A recent backlash against spring water in plastic bottles has subsided as we get germo-phobia trying to dodge the H1NI flu. Sterlized vessels carry a legitimate purpose in curbing the spread of germs that can be picked up from reuseable water bottles, glasses and public drinking fountains.

So recycling becomes all the more important.

SF's aggressive goal of producing zero landfill waste by 2020 is terrific. That includes 490 tons of daily food scraps converted into compost. We have a highly controversial landfill in an adjacent town where construction waste  has emitted noxious fumes for years and made abutters physically ill not to mention sick from plummeting real estate values.

What San Francisco and  other top green cities (Portland, Ore is first, S.F. and my dear Boston third) show that vast majority of efforts are local. As SF director of Dept of the environment Jared Blumenthal points out in the video below, (shorten the title, please!) recycling is about changing behavior.

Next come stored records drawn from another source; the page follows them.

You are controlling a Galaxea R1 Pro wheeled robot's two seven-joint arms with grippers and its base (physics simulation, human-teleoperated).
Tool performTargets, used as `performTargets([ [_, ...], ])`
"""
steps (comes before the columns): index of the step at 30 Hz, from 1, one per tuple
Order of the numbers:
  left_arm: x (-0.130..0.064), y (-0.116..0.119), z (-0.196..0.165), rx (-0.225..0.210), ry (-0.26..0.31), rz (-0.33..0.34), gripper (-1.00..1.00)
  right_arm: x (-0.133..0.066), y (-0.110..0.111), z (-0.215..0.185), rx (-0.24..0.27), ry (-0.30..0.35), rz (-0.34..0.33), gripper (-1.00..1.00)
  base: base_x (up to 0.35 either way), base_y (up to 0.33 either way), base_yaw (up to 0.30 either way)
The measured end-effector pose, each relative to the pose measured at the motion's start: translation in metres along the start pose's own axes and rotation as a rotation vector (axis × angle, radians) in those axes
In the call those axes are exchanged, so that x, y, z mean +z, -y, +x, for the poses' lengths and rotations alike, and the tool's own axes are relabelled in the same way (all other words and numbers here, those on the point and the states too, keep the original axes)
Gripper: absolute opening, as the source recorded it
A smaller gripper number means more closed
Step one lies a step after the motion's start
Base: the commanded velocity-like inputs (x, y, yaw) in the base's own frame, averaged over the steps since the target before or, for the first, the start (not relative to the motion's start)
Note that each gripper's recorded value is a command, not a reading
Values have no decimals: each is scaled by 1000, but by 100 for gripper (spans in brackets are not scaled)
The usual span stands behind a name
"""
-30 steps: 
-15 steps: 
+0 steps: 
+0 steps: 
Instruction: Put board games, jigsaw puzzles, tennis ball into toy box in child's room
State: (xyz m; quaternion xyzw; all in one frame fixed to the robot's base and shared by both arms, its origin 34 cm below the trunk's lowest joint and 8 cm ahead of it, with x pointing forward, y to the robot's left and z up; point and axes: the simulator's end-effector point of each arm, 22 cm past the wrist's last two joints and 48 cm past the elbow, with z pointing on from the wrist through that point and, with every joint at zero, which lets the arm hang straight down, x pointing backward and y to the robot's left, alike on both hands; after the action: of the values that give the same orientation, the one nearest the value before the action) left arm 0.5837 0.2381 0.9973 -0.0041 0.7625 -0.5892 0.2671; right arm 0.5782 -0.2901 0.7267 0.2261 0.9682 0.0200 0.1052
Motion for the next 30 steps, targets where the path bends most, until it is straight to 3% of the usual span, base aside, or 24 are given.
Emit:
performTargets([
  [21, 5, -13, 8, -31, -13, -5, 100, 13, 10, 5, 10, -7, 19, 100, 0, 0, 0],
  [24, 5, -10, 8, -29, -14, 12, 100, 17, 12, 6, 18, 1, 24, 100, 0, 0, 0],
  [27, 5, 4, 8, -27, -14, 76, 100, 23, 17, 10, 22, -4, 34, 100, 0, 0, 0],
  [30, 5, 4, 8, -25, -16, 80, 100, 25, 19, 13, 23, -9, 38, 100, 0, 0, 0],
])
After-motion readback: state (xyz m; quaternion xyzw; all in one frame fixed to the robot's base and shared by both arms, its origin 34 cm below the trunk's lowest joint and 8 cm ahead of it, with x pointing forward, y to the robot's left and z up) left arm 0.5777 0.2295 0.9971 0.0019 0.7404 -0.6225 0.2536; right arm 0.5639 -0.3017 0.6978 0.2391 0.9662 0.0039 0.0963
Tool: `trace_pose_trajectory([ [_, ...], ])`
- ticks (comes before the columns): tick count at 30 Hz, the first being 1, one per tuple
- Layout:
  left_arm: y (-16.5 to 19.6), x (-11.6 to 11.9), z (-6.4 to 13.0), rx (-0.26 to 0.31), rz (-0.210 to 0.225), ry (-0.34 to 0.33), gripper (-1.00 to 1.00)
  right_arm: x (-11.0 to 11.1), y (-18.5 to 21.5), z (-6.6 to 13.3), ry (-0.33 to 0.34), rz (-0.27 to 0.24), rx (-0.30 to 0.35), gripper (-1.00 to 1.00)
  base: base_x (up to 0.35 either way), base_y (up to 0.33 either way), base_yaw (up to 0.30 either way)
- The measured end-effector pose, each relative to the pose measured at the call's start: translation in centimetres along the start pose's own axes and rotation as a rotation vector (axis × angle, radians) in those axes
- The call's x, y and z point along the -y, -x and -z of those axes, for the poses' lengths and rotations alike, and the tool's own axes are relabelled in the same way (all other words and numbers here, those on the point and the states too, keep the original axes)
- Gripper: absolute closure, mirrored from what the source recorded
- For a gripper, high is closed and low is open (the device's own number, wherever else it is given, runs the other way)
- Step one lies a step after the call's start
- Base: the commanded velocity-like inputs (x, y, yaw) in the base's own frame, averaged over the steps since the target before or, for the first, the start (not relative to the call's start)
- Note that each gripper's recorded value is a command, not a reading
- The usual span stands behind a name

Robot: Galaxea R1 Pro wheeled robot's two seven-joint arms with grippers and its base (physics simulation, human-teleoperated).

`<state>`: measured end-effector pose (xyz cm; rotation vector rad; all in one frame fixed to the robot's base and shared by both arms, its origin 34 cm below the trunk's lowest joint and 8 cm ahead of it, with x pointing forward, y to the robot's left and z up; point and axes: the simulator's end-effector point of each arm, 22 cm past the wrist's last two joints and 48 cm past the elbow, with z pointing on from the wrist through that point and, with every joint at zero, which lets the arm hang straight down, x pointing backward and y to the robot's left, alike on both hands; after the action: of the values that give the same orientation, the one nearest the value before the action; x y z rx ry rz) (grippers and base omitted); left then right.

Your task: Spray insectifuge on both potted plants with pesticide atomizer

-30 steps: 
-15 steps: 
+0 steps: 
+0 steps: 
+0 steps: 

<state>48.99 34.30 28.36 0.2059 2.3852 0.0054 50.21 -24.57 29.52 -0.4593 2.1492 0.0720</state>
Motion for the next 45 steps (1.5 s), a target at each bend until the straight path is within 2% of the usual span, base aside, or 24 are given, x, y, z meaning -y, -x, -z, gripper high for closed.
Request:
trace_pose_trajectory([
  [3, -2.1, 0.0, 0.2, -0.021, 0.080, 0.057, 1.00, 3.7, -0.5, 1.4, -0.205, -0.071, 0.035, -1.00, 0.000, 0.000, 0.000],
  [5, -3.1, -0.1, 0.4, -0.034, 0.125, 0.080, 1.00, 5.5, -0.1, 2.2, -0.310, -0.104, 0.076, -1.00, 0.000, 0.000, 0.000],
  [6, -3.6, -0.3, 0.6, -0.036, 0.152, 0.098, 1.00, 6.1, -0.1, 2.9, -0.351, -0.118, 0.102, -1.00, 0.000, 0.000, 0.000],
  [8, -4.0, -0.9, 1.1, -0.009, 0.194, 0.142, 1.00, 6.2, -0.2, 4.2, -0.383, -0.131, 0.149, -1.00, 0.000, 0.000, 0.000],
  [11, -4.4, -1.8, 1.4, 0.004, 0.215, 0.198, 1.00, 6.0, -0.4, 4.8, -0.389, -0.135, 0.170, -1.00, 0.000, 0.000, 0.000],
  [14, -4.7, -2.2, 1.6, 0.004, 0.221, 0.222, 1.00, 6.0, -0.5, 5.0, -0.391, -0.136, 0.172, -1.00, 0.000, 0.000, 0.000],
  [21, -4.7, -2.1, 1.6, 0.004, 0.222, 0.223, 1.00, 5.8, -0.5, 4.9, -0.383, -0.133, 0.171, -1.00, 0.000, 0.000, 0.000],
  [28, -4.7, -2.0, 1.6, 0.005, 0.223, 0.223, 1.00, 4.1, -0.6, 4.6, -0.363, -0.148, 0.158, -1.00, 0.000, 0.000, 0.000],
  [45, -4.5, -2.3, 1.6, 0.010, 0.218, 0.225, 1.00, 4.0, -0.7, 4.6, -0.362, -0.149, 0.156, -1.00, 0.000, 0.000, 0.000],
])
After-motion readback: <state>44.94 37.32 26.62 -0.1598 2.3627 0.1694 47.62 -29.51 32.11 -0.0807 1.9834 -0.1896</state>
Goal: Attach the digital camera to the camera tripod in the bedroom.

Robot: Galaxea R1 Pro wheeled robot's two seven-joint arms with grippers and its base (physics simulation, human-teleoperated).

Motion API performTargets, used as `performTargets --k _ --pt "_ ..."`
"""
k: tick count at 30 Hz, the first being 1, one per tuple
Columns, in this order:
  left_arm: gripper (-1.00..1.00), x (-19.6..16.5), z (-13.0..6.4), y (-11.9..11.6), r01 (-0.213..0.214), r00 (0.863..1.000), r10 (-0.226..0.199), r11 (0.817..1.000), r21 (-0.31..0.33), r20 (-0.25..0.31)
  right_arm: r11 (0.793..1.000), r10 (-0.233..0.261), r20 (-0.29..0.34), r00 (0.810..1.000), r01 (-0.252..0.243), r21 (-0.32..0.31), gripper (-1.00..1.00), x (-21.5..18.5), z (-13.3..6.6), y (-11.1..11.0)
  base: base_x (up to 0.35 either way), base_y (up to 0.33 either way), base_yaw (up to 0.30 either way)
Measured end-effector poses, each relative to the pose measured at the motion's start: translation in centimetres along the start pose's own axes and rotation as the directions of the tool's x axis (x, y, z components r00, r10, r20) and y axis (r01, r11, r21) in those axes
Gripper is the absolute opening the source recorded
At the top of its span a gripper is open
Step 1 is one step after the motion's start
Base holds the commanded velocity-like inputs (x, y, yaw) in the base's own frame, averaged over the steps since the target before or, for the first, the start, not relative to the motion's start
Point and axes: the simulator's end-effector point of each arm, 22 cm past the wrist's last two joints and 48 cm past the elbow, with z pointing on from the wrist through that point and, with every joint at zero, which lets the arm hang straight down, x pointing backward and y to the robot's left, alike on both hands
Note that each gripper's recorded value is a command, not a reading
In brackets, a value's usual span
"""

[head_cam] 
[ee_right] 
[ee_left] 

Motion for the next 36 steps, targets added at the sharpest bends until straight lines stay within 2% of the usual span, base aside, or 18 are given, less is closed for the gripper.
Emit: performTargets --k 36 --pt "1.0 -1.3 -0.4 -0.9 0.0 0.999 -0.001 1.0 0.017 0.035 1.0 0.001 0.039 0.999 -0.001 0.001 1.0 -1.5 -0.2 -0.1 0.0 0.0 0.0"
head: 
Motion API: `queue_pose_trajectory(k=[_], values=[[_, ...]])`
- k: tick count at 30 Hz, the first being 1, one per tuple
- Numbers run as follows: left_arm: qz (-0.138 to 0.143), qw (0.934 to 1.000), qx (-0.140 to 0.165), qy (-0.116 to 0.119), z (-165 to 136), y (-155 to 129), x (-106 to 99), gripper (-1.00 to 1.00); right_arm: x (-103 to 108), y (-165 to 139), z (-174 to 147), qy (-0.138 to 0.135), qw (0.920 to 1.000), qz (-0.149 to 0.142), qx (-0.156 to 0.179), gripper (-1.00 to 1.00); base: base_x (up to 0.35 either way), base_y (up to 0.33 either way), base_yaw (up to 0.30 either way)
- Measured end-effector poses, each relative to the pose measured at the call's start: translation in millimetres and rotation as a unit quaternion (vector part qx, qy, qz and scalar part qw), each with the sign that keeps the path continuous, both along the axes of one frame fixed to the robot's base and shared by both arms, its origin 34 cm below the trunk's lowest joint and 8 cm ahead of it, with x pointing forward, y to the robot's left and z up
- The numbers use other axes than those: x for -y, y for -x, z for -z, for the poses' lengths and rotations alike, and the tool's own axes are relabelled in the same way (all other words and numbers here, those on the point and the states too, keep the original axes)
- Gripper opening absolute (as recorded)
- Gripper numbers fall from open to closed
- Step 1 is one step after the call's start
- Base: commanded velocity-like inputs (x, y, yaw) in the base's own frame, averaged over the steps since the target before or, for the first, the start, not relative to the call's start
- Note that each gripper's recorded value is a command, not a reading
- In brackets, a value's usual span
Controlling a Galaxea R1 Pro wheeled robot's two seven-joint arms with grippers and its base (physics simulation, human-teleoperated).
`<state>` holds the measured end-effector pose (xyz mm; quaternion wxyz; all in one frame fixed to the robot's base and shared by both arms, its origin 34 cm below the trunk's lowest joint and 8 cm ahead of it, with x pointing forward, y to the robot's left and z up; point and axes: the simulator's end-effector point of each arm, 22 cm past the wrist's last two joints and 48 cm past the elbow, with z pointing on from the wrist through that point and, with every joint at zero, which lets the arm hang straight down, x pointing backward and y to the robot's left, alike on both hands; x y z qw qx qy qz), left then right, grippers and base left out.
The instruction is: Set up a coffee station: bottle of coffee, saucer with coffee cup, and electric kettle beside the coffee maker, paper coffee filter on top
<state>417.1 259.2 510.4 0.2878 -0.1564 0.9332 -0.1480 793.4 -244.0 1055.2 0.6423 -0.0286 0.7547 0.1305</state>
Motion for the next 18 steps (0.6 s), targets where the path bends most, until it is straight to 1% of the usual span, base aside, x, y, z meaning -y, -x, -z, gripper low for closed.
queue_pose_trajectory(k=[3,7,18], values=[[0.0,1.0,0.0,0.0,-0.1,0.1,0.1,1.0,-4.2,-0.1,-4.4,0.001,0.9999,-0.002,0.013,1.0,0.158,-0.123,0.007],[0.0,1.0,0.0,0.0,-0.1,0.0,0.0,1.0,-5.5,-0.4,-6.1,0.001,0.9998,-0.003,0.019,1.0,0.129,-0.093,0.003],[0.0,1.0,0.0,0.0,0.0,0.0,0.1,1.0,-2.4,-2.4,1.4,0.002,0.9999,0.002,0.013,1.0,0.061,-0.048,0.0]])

That means recycling is up to every trash-producing person. Certainly, the feds can educate and provides incentives to recycle, but it is ultimately the civic duty of every individual, town and state. That means you, neighbor as in New Hampshire with your "Live Free or Die" motto apparently interpreted to mean bottles deposits are some form of tyranny (a bill reversing that position is being considered).

Also shown in the video is Google Maps displaying rooftop solar potential for each address in SF. The application is very forward-thinking. Blumenthal mentions the solar data is accompanied by contact information for a solar panel installers. I can't even get one to call me back here in the Boston area.

In case you're wondering where plastic bottles go after you leave them at the curb, the Christian Science Monitor did an excellent piece on the subject in 2005.